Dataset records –
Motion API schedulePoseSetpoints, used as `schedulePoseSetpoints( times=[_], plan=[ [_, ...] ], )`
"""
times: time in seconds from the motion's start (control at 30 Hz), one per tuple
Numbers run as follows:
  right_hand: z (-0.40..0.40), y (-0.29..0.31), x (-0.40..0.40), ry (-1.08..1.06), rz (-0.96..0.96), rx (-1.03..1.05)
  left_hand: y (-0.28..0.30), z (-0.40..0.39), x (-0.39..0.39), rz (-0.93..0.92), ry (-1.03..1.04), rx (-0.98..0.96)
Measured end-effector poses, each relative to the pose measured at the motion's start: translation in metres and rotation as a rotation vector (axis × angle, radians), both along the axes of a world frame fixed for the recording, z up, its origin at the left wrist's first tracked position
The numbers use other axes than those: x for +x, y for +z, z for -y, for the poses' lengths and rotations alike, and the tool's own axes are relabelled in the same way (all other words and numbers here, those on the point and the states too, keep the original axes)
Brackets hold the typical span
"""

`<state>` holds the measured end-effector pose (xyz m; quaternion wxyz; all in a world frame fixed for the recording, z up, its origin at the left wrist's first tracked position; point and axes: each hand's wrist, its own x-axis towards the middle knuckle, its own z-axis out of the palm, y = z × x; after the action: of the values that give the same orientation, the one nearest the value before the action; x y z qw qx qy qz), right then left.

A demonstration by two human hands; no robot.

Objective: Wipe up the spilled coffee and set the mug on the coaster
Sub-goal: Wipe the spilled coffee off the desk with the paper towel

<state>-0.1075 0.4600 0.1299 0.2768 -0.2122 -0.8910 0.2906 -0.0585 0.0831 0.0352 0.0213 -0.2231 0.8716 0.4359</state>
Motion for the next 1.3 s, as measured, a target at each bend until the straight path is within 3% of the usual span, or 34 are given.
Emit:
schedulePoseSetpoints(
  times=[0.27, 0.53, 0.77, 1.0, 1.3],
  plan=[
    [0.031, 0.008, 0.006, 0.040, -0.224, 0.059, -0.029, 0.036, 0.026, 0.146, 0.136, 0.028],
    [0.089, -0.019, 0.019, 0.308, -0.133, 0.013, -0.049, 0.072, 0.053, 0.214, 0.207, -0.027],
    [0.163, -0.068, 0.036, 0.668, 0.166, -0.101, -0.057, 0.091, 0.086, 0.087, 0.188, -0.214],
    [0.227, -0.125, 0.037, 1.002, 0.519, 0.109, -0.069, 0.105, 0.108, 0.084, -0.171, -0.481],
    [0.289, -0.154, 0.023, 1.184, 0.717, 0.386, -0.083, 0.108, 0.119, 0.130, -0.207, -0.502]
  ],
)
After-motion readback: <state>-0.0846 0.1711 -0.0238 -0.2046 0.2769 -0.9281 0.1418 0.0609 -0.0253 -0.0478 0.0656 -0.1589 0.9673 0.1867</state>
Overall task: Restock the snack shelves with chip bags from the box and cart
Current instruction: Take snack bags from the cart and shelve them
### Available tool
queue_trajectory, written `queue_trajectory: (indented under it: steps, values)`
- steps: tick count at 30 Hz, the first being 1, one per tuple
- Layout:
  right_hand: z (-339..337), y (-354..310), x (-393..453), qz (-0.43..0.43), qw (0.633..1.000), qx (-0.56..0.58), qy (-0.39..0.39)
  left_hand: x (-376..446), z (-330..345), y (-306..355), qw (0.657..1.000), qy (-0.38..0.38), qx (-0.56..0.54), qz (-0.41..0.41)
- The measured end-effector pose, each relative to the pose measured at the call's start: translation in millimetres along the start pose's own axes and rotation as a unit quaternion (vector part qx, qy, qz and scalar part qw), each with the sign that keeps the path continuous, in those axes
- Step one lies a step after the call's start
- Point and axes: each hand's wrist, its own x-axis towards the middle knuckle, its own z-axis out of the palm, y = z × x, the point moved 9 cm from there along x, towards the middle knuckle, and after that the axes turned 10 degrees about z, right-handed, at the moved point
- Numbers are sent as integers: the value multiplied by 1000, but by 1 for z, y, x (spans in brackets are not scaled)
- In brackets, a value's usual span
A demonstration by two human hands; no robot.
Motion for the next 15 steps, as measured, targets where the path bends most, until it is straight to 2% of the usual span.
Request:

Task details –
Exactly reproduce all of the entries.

Task output –
Motion API schedulePoseSetpoints, used as `schedulePoseSetpoints( times=[_], plan=[ [_, ...] ], )`
"""
times: time in seconds from the motion's start (control at 30 Hz), one per tuple
Numbers run as follows:
  right_hand: z (-0.40..0.40), y (-0.29..0.31), x (-0.40..0.40), ry (-1.08..1.06), rz (-0.96..0.96), rx (-1.03..1.05)
  left_hand: y (-0.28..0.30), z (-0.40..0.39), x (-0.39..0.39), rz (-0.93..0.92), ry (-1.03..1.04), rx (-0.98..0.96)
Measured end-effector poses, each relative to the pose measured at the motion's start: translation in metres and rotation as a rotation vector (axis × angle, radians), both along the axes of a world frame fixed for the recording, z up, its origin at the left wrist's first tracked position
The numbers use other axes than those: x for +x, y for +z, z for -y, for the poses' lengths and rotations alike, and the tool's own axes are relabelled in the same way (all other words and numbers here, those on the point and the states too, keep the original axes)
Brackets hold the typical span
"""

`<state>` holds the measured end-effector pose (xyz m; quaternion wxyz; all in a world frame fixed for the recording, z up, its origin at the left wrist's first tracked position; point and axes: each hand's wrist, its own x-axis towards the middle knuckle, its own z-axis out of the palm, y = z × x; after the action: of the values that give the same orientation, the one nearest the value before the action; x y z qw qx qy qz), right then left.

A demonstration by two human hands; no robot.

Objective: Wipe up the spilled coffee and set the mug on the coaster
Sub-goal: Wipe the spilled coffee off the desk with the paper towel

<state>-0.1075 0.4600 0.1299 0.2768 -0.2122 -0.8910 0.2906 -0.0585 0.0831 0.0352 0.0213 -0.2231 0.8716 0.4359</state>
Motion for the next 1.3 s, as measured, a target at each bend until the straight path is within 3% of the usual span, or 34 are given.
Emit:
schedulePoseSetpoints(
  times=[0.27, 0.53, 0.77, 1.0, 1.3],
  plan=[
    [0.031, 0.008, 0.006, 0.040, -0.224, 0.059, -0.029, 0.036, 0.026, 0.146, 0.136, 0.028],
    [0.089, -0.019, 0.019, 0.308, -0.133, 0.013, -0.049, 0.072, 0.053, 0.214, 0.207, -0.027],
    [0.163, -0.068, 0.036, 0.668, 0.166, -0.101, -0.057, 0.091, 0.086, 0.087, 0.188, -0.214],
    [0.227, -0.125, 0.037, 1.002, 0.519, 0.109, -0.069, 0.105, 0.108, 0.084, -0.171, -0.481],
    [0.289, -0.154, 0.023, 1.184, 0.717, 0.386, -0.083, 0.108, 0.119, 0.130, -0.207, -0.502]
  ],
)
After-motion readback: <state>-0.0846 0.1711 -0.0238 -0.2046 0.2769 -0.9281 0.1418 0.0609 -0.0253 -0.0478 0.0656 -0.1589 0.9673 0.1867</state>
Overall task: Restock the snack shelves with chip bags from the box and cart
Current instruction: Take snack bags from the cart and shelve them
### Available tool
queue_trajectory, written `queue_trajectory: (indented under it: steps, values)`
- steps: tick count at 30 Hz, the first being 1, one per tuple
- Layout:
  right_hand: z (-339..337), y (-354..310), x (-393..453), qz (-0.43..0.43), qw (0.633..1.000), qx (-0.56..0.58), qy (-0.39..0.39)
  left_hand: x (-376..446), z (-330..345), y (-306..355), qw (0.657..1.000), qy (-0.38..0.38), qx (-0.56..0.54), qz (-0.41..0.41)
- The measured end-effector pose, each relative to the pose measured at the call's start: translation in millimetres along the start pose's own axes and rotation as a unit quaternion (vector part qx, qy, qz and scalar part qw), each with the sign that keeps the path continuous, in those axes
- Step one lies a step after the call's start
- Point and axes: each hand's wrist, its own x-axis towards the middle knuckle, its own z-axis out of the palm, y = z × x, the point moved 9 cm from there along x, towards the middle knuckle, and after that the axes turned 10 degrees about z, right-handed, at the moved point
- Numbers are sent as integers: the value multiplied by 1000, but by 1 for z, y, x (spans in brackets are not scaled)
- In brackets, a value's usual span
A demonstration by two human hands; no robot.
Motion for the next 15 steps, as measured, targets where the path bends most, until it is straight to 2% of the usual span.
Request:

This answer requires no further additions.